Moving Towards the Reliability-Oriented Design of Hairpin Winding for EV Traction Machines Driven by SiC Inverter

Abstract

With the development of high-frequency and high-voltage traction machines (TM) incorporating hairpin windings (HW) and SiC inverters for electric vehicles (EV), both the interturn voltage stress and temperature within HW are rising, increasing the risk of partial discharge (PD), and presenting significant challenges to insulation safety. Therefore, this paper addresses this issue and proposes potential solutions.

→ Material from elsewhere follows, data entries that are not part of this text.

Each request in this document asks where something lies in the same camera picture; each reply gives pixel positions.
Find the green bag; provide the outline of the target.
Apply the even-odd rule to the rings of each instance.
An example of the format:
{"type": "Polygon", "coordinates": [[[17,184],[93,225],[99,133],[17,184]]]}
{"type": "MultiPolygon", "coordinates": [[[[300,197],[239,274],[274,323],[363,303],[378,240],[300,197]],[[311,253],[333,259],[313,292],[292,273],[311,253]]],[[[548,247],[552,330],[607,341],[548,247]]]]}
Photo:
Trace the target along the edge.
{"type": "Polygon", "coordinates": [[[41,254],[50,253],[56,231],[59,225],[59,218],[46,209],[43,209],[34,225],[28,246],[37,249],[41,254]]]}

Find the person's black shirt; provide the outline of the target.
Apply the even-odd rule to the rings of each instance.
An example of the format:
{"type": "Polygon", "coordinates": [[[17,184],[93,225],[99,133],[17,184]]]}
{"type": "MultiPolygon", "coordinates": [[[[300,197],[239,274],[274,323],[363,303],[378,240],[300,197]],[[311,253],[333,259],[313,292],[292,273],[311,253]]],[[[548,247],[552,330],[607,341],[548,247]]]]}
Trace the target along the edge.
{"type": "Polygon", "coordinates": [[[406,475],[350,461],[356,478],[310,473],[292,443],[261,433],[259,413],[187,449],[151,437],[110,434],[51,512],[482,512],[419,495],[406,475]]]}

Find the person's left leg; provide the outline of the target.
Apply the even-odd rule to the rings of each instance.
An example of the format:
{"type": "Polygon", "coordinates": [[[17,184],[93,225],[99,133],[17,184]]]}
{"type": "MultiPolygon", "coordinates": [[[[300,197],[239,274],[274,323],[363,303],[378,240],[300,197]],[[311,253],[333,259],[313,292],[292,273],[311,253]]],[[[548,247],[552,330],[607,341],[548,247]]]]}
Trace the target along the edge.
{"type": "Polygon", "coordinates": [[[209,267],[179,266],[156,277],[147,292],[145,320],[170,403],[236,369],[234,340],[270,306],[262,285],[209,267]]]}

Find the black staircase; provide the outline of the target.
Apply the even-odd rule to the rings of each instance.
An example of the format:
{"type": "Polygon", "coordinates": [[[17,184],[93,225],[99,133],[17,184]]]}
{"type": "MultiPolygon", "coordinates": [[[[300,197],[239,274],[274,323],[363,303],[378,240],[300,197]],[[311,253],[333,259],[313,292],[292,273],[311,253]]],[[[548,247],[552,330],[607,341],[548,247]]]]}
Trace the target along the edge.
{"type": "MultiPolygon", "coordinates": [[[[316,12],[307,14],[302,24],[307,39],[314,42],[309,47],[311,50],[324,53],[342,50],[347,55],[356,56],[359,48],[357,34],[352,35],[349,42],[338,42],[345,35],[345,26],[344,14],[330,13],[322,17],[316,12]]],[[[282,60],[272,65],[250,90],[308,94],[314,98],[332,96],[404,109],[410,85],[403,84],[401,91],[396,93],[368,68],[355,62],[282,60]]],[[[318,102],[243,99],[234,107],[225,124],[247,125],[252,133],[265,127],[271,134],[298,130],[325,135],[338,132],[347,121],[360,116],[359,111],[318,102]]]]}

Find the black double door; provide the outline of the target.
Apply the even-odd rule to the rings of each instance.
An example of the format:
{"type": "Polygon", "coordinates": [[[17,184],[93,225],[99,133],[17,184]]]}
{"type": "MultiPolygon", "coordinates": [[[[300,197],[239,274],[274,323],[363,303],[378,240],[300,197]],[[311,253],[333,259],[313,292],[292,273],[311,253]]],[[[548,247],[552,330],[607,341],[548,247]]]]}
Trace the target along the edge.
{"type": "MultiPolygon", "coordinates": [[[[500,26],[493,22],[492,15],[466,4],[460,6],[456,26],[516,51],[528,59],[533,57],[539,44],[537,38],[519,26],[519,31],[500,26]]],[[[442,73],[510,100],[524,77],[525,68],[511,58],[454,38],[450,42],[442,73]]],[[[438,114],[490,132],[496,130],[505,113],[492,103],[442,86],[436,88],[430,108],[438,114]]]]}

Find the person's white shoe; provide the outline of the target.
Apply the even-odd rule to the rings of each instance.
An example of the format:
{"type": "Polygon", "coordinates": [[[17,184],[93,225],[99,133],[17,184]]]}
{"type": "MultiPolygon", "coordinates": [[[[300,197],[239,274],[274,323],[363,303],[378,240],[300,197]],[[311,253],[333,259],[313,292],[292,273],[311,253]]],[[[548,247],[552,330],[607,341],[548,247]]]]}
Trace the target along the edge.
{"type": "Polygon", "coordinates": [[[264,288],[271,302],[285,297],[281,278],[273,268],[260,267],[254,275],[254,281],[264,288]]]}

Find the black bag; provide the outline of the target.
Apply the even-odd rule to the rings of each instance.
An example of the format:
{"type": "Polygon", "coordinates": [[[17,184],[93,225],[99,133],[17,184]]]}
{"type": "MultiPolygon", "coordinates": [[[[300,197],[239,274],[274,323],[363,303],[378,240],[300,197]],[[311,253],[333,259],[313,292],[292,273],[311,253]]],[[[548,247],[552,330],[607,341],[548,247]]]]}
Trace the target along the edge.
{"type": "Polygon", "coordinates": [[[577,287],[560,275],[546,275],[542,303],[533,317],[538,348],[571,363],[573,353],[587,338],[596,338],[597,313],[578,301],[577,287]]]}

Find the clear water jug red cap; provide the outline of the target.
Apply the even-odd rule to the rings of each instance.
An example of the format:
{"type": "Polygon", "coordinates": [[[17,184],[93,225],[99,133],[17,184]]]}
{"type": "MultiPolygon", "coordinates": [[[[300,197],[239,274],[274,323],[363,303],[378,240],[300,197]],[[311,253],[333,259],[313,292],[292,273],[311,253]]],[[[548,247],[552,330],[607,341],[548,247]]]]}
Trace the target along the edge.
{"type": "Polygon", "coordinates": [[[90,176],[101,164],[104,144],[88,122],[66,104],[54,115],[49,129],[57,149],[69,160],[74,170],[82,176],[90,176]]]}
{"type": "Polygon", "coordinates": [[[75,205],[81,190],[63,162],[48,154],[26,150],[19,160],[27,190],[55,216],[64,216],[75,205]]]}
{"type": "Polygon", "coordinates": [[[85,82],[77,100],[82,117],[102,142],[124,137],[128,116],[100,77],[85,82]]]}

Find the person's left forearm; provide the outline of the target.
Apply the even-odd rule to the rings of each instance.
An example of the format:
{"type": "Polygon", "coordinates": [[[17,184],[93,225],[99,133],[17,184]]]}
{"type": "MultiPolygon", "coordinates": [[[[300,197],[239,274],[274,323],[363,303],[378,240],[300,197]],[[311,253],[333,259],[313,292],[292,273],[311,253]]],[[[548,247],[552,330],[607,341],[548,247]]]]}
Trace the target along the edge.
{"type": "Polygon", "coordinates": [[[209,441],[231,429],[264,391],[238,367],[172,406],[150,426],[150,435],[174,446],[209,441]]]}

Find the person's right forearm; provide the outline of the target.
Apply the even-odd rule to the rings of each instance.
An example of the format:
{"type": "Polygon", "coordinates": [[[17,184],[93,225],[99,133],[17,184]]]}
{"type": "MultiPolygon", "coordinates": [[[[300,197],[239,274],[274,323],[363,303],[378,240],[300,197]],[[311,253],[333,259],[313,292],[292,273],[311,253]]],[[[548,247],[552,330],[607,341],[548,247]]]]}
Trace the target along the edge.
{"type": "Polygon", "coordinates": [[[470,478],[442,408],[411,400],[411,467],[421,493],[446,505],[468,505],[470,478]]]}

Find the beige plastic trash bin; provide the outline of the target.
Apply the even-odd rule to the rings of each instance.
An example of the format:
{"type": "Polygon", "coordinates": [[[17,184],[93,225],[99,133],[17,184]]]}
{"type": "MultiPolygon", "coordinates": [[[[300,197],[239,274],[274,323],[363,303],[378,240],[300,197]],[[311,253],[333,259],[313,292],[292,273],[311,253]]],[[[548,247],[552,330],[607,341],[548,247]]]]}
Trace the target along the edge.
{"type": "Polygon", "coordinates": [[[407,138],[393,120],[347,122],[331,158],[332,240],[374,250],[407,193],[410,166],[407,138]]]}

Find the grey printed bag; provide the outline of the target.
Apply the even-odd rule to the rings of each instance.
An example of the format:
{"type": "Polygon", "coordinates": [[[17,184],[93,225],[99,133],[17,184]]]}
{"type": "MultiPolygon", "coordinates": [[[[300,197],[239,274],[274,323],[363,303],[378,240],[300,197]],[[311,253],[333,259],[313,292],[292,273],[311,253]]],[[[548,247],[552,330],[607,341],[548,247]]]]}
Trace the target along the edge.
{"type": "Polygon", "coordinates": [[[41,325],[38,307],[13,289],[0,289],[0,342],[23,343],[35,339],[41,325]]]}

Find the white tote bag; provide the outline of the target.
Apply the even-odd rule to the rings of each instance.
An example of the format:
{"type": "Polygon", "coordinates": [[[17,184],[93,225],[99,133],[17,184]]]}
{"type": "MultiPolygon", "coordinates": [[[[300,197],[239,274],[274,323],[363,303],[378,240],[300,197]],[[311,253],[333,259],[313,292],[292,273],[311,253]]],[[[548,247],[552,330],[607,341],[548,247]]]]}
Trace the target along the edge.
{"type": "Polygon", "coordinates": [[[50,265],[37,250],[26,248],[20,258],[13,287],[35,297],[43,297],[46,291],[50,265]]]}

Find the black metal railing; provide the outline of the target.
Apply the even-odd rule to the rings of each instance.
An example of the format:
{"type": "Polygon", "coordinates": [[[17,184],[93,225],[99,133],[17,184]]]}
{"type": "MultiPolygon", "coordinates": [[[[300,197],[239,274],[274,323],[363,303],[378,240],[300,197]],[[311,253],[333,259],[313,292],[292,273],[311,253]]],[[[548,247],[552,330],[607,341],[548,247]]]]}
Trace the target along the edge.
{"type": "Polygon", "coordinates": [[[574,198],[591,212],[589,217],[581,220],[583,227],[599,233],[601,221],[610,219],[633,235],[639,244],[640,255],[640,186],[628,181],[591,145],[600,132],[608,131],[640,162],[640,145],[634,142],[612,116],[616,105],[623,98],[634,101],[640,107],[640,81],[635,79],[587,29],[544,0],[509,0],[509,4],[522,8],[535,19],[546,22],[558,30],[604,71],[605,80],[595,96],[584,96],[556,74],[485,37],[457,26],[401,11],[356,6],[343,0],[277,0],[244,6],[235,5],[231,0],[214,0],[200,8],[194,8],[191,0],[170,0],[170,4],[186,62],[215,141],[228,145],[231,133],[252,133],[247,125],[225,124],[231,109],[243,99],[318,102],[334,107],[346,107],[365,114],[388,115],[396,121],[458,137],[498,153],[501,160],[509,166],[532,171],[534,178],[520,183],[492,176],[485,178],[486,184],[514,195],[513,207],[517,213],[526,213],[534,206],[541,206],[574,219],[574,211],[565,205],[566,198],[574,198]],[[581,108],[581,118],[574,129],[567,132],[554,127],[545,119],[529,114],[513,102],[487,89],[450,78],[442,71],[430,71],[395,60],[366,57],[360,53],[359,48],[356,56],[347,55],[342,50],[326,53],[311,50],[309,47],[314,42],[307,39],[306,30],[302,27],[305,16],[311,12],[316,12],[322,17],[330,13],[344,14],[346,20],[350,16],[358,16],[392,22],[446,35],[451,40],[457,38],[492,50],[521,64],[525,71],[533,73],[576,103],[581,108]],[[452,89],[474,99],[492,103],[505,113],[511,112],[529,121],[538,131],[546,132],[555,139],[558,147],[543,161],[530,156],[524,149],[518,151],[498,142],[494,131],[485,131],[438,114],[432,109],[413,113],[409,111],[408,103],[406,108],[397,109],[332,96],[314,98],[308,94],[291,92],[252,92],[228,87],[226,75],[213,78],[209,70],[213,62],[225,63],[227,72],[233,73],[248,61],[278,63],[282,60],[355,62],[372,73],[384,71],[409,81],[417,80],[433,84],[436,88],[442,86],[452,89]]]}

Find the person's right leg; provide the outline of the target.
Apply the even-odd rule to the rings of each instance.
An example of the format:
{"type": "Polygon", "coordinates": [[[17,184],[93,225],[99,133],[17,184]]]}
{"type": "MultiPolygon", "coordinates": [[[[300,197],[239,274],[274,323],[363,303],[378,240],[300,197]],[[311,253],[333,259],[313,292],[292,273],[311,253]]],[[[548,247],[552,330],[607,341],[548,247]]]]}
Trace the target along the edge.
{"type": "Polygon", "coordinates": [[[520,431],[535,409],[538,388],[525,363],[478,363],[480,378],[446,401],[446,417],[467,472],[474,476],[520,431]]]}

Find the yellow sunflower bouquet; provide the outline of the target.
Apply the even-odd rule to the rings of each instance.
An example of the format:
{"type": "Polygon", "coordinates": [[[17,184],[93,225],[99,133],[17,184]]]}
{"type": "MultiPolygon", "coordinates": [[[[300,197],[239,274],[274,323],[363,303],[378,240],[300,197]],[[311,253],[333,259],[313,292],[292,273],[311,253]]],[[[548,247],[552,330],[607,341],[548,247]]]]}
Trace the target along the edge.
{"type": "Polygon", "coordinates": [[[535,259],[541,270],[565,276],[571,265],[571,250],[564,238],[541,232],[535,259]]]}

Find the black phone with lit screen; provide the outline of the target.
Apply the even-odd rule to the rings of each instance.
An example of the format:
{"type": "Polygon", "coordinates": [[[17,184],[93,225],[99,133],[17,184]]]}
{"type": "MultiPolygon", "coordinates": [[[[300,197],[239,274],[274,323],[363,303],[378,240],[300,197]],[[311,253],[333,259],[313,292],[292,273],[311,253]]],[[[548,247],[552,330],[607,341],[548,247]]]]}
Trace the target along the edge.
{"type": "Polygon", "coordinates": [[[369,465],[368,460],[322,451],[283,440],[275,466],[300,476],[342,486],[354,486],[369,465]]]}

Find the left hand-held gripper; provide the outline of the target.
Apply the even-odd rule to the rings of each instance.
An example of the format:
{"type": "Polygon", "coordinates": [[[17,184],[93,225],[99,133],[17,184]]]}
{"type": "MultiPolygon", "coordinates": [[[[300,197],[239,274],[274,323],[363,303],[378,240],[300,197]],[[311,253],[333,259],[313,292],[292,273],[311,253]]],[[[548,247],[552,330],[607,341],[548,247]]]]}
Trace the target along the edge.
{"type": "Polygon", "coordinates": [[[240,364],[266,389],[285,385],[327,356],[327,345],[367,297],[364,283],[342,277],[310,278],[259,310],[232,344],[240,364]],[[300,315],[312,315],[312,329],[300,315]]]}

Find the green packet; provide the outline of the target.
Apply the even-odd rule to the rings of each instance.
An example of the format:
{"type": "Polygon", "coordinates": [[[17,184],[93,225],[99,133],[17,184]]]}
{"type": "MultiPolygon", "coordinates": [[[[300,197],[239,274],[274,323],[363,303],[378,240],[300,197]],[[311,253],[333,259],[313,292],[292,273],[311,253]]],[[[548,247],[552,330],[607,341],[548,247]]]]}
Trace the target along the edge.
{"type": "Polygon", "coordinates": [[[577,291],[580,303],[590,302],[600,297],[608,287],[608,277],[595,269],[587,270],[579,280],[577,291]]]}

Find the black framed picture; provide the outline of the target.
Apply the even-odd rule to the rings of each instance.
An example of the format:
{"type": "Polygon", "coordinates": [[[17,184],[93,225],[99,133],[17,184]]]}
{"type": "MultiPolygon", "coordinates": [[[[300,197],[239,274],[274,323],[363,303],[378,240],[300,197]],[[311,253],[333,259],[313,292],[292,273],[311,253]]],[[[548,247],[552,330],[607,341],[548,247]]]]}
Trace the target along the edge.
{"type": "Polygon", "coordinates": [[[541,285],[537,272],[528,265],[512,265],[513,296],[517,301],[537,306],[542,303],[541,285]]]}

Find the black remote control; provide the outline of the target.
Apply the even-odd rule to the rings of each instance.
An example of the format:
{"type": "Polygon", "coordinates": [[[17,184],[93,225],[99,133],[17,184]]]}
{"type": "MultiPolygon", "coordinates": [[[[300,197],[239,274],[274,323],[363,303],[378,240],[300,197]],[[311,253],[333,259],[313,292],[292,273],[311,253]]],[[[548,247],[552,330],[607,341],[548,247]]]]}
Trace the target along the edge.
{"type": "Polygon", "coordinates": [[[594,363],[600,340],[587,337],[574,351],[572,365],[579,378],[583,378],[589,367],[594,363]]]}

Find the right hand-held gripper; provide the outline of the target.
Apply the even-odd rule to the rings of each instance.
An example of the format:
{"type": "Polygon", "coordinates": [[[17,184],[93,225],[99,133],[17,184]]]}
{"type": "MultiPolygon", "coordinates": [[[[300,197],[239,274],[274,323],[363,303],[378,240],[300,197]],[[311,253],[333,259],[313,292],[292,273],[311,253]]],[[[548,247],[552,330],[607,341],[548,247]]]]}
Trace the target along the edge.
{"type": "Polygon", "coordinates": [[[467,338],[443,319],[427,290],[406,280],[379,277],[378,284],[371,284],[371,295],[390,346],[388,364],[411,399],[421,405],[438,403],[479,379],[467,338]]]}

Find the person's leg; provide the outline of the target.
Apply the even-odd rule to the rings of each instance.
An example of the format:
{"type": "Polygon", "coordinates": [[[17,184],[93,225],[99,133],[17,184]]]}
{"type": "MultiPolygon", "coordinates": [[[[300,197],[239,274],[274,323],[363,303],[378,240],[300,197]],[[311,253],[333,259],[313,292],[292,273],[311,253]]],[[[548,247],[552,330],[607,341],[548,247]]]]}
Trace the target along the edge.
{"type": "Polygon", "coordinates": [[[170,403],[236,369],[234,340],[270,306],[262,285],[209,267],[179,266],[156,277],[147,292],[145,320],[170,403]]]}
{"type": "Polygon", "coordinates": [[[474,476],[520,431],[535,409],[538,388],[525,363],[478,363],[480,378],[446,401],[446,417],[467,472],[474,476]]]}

Firstly, the paper examines an 8-pole, 48-slot, 6-layer HW TM to highlight the unique characteristics of this winding structure, and explains the uneven distribution of interturn voltage stress and temperature. Subsequently, a high-frequency equivalent circuit model of the HW TM prototype is developed. The error of simulation and experiment is only 5.7 %, which proves the accuracy of the model. Then, an improved HW scheme is proposed to lower the maximum voltage stress by 29.3 %. Furthermore, the temperature distribution of HW TM is analyzed to facilitate a detailed examination of the impact of temperature on insulation PD. Finally, the partial discharge inception voltage (PDIV) of interturn insulation, considering temperature effects, is calculated and verified through experiment. The paper proposes a reliability-oriented design method and process for HW TM. It demonstrates that the reliability-oriented design can achieve PD-free performance in the design stage of HW.